Edward VIII, The Prince of Wales during the story, is portrayed just as accounts have mentioned: trying to modernize the monarchy, must to his father’s chagrin, fastidious about dress and appearance, yet he loved getting hands on with his garden renovations of his country estate. He does embroidery, but loves to tear it up at night clubs and private parties. He’s also a man who is not so keen on becoming King and all the responsibilities it holds. He’s terribly jealous of his brother Bertie, who the king takes a shine to for settling down with the lovely Elizabeth Bowes Lyon and having a family.
The Woman Before Wallis introduces Wallis Simpson and her husband, Ernest, as social climbers, but nice and stylish enough to hang out in the Prince and Thelma’s circle. Thelma, Gloria and their sister Consuelo help Wallis prepare for her presentation at court, and the description of her outfit matches the pictures I’ve seen perfectly.

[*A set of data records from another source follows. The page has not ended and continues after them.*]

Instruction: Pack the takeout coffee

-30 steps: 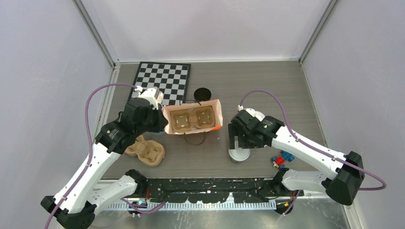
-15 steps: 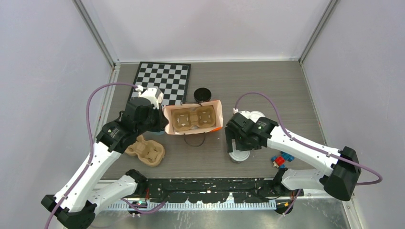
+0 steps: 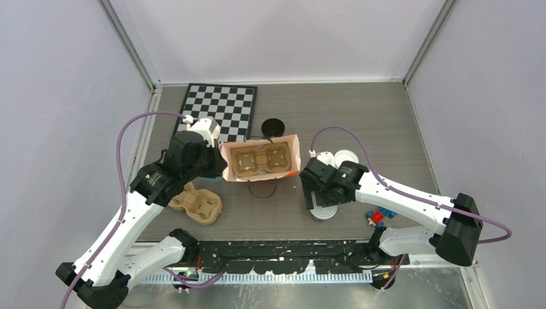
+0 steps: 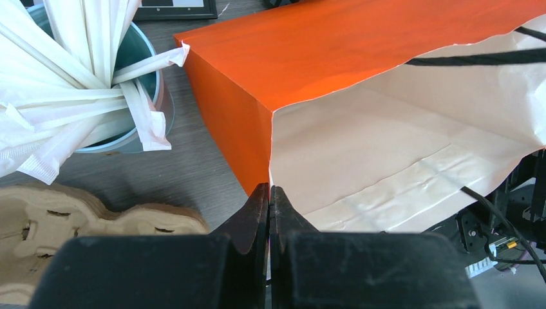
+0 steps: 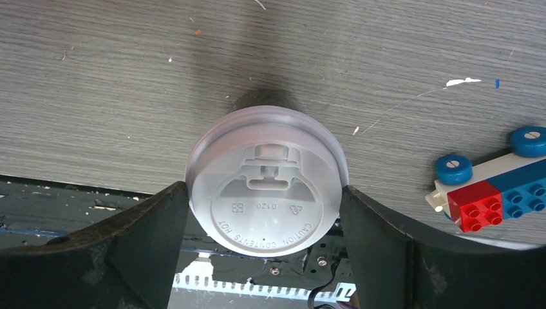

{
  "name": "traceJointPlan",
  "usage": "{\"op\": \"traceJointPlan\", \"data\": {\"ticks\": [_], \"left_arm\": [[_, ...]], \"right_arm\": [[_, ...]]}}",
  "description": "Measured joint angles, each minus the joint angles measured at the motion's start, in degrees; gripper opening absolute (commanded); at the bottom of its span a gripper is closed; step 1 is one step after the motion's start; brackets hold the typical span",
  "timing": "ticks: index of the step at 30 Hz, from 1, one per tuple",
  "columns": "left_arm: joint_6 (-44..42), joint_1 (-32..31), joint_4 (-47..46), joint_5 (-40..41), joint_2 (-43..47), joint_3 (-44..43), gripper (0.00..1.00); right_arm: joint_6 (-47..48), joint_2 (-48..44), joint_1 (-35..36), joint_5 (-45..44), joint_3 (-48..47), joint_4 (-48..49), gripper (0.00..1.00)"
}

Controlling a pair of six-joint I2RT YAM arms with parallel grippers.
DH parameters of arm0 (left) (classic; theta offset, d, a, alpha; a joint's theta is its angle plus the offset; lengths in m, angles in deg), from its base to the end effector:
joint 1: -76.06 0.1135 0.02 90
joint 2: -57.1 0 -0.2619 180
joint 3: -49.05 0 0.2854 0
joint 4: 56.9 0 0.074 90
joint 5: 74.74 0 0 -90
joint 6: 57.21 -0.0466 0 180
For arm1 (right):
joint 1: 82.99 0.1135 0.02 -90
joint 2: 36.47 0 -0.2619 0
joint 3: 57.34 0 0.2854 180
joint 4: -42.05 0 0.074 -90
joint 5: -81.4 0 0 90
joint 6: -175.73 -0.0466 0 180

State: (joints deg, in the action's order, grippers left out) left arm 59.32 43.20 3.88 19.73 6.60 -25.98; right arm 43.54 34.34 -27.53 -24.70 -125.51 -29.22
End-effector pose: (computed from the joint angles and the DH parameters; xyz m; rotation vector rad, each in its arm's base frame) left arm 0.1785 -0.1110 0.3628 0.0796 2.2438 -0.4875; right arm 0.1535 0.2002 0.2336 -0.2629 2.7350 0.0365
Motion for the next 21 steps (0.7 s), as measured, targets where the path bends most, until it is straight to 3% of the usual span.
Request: {"op": "traceJointPlan", "data": {"ticks": [21], "left_arm": [[0.0,0.0,0.0,-0.04,0.0,0.0,0.0]], "right_arm": [[-1.09,-0.28,0.76,-0.61,-0.39,-0.83,0.84]]}}
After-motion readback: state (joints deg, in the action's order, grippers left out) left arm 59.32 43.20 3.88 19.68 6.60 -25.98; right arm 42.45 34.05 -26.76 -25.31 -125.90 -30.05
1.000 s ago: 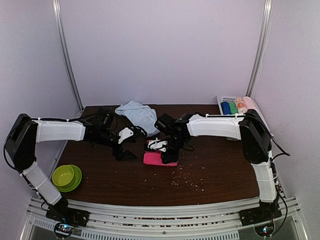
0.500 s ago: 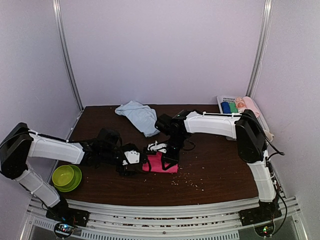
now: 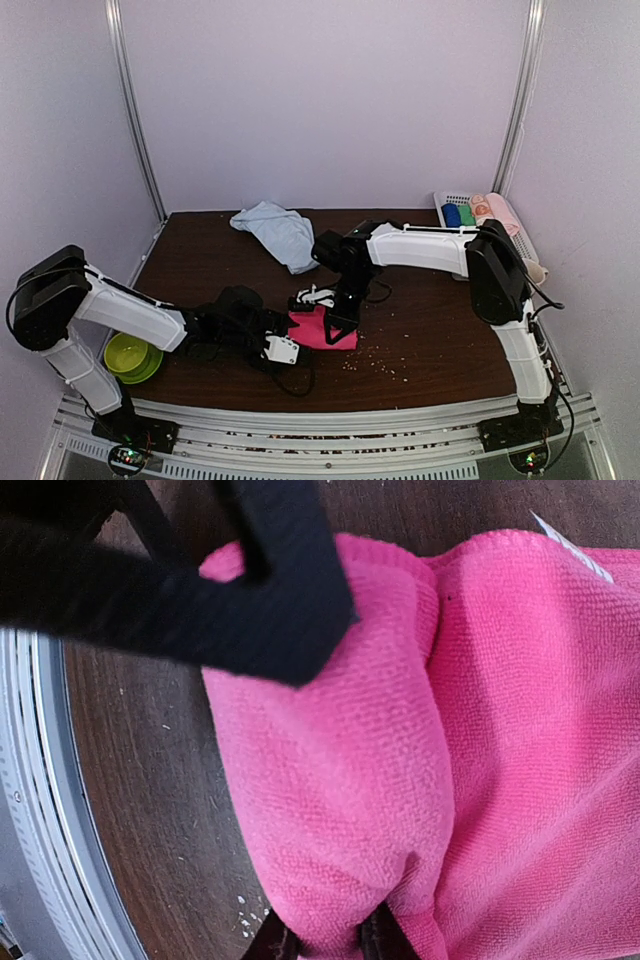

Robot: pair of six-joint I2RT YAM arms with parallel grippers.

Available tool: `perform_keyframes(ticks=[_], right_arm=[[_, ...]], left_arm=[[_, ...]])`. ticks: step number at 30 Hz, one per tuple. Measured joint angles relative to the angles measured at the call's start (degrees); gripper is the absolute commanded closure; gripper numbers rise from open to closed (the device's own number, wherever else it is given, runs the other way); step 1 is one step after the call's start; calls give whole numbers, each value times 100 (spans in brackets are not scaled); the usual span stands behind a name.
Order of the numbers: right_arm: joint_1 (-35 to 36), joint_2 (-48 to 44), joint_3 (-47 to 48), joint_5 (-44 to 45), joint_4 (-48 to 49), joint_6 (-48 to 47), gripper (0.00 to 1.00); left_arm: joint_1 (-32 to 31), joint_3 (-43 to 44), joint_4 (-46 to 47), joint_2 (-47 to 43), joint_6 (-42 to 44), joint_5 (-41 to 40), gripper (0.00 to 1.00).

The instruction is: Roll the towels

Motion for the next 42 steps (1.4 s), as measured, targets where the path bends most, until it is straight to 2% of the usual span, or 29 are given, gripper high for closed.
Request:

This book was well-researched and avoids getting political, as is often done these days when discussing Edward VIII and Wallis Simpson after they became Duke and Duchess of Windsor. I thought The Woman Before Wallis was an excellent read, especially considering I knew a lot about the subjects prior to picking up the book. I found it interesting that the author became inspired to know more about Thelma after watching Madonna’s W.E. about the Duke and Duchess of Windsor. It has been a long time since I’ve seen the movie, so I plan on seeing it again.